» **Instructions to follow**:
Write out the records once more, exactly as given.

Stored dataset items
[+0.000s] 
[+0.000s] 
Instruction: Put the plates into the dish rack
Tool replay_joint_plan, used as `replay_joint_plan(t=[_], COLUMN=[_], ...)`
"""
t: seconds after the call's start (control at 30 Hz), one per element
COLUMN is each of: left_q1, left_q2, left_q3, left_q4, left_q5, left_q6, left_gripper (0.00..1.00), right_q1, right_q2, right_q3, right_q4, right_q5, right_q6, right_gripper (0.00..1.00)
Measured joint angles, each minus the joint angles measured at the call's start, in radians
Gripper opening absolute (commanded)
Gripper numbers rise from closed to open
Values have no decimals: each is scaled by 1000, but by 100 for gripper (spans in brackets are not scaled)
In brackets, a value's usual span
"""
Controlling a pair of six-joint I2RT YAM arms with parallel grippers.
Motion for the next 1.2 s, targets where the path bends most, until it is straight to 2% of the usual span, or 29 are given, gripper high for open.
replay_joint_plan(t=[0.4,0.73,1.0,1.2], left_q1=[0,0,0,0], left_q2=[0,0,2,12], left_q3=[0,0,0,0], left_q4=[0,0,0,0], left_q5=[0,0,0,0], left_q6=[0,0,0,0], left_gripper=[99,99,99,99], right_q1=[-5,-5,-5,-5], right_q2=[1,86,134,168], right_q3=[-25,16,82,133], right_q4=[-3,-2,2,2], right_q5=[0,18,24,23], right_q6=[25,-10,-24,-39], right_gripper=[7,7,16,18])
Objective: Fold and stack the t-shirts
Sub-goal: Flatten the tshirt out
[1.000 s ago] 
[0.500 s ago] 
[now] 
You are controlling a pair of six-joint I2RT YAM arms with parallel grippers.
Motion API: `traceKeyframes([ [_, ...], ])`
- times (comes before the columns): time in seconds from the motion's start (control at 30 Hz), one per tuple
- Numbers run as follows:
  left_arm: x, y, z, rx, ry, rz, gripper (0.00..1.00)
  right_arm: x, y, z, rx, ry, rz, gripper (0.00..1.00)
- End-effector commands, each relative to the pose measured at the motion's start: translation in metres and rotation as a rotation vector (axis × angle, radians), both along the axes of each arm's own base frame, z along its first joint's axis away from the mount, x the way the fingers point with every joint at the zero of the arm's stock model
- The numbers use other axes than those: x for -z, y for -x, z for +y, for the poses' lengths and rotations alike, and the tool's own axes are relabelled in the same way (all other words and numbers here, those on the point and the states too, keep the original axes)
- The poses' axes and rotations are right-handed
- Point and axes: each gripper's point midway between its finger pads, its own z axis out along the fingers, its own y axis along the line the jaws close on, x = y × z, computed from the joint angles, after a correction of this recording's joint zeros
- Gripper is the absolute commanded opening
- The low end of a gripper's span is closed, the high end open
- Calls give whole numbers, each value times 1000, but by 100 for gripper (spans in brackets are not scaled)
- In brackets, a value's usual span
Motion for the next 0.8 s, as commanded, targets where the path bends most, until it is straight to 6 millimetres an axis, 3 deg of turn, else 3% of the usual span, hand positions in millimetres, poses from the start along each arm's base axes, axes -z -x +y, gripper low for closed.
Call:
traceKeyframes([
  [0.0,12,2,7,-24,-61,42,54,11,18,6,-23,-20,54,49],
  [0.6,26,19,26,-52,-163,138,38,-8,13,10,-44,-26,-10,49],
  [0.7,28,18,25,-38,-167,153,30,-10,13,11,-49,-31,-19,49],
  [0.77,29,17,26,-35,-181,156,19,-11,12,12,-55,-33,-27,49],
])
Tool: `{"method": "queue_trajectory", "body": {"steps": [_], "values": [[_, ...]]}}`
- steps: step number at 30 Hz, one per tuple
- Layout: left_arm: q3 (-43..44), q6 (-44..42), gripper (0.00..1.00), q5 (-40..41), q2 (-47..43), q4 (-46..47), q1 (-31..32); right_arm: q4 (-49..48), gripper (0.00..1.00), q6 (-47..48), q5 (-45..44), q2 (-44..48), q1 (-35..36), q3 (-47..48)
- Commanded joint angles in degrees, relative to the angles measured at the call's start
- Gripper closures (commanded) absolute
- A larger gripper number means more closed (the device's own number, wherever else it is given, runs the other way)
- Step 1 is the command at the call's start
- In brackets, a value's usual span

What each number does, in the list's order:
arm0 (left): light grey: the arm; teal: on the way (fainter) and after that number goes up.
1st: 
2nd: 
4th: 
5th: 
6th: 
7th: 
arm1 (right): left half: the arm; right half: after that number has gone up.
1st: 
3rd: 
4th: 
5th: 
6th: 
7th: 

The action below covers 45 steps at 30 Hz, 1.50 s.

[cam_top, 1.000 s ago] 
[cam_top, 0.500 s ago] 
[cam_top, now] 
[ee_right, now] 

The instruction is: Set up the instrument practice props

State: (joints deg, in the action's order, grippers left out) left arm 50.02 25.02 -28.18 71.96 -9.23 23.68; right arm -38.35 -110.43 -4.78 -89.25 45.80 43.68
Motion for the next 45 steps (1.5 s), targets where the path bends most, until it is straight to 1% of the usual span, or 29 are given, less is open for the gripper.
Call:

» **Exercise result**:
[+0.000s] 
[+0.000s] 
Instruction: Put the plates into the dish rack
Tool replay_joint_plan, used as `replay_joint_plan(t=[_], COLUMN=[_], ...)`
"""
t: seconds after the call's start (control at 30 Hz), one per element
COLUMN is each of: left_q1, left_q2, left_q3, left_q4, left_q5, left_q6, left_gripper (0.00..1.00), right_q1, right_q2, right_q3, right_q4, right_q5, right_q6, right_gripper (0.00..1.00)
Measured joint angles, each minus the joint angles measured at the call's start, in radians
Gripper opening absolute (commanded)
Gripper numbers rise from closed to open
Values have no decimals: each is scaled by 1000, but by 100 for gripper (spans in brackets are not scaled)
In brackets, a value's usual span
"""
Controlling a pair of six-joint I2RT YAM arms with parallel grippers.
Motion for the next 1.2 s, targets where the path bends most, until it is straight to 2% of the usual span, or 29 are given, gripper high for open.
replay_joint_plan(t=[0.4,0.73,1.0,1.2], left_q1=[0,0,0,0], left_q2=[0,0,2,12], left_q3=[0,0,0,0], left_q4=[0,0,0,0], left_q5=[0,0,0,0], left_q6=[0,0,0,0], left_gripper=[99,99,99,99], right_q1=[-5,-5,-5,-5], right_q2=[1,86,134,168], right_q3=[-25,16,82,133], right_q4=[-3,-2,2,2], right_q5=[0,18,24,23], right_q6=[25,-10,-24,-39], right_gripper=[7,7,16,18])
Objective: Fold and stack the t-shirts
Sub-goal: Flatten the tshirt out
[1.000 s ago] 
[0.500 s ago] 
[now] 
You are controlling a pair of six-joint I2RT YAM arms with parallel grippers.
Motion API: `traceKeyframes([ [_, ...], ])`
- times (comes before the columns): time in seconds from the motion's start (control at 30 Hz), one per tuple
- Numbers run as follows:
  left_arm: x, y, z, rx, ry, rz, gripper (0.00..1.00)
  right_arm: x, y, z, rx, ry, rz, gripper (0.00..1.00)
- End-effector commands, each relative to the pose measured at the motion's start: translation in metres and rotation as a rotation vector (axis × angle, radians), both along the axes of each arm's own base frame, z along its first joint's axis away from the mount, x the way the fingers point with every joint at the zero of the arm's stock model
- The numbers use other axes than those: x for -z, y for -x, z for +y, for the poses' lengths and rotations alike, and the tool's own axes are relabelled in the same way (all other words and numbers here, those on the point and the states too, keep the original axes)
- The poses' axes and rotations are right-handed
- Point and axes: each gripper's point midway between its finger pads, its own z axis out along the fingers, its own y axis along the line the jaws close on, x = y × z, computed from the joint angles, after a correction of this recording's joint zeros
- Gripper is the absolute commanded opening
- The low end of a gripper's span is closed, the high end open
- Calls give whole numbers, each value times 1000, but by 100 for gripper (spans in brackets are not scaled)
- In brackets, a value's usual span
Motion for the next 0.8 s, as commanded, targets where the path bends most, until it is straight to 6 millimetres an axis, 3 deg of turn, else 3% of the usual span, hand positions in millimetres, poses from the start along each arm's base axes, axes -z -x +y, gripper low for closed.
Call:
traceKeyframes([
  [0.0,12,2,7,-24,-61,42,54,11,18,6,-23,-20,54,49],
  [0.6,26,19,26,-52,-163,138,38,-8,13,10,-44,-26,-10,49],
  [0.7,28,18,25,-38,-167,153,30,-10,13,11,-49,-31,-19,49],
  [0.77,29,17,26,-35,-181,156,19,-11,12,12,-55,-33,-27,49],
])
Tool: `{"method": "queue_trajectory", "body": {"steps": [_], "values": [[_, ...]]}}`
- steps: step number at 30 Hz, one per tuple
- Layout: left_arm: q3 (-43..44), q6 (-44..42), gripper (0.00..1.00), q5 (-40..41), q2 (-47..43), q4 (-46..47), q1 (-31..32); right_arm: q4 (-49..48), gripper (0.00..1.00), q6 (-47..48), q5 (-45..44), q2 (-44..48), q1 (-35..36), q3 (-47..48)
- Commanded joint angles in degrees, relative to the angles measured at the call's start
- Gripper closures (commanded) absolute
- A larger gripper number means more closed (the device's own number, wherever else it is given, runs the other way)
- Step 1 is the command at the call's start
- In brackets, a value's usual span

What each number does, in the list's order:
arm0 (left): light grey: the arm; teal: on the way (fainter) and after that number goes up.
1st: 
2nd: 
4th: 
5th: 
6th: 
7th: 
arm1 (right): left half: the arm; right half: after that number has gone up.
1st: 
3rd: 
4th: 
5th: 
6th: 
7th: 

The action below covers 45 steps at 30 Hz, 1.50 s.

[cam_top, 1.000 s ago] 
[cam_top, 0.500 s ago] 
[cam_top, now] 
[ee_right, now] 

The instruction is: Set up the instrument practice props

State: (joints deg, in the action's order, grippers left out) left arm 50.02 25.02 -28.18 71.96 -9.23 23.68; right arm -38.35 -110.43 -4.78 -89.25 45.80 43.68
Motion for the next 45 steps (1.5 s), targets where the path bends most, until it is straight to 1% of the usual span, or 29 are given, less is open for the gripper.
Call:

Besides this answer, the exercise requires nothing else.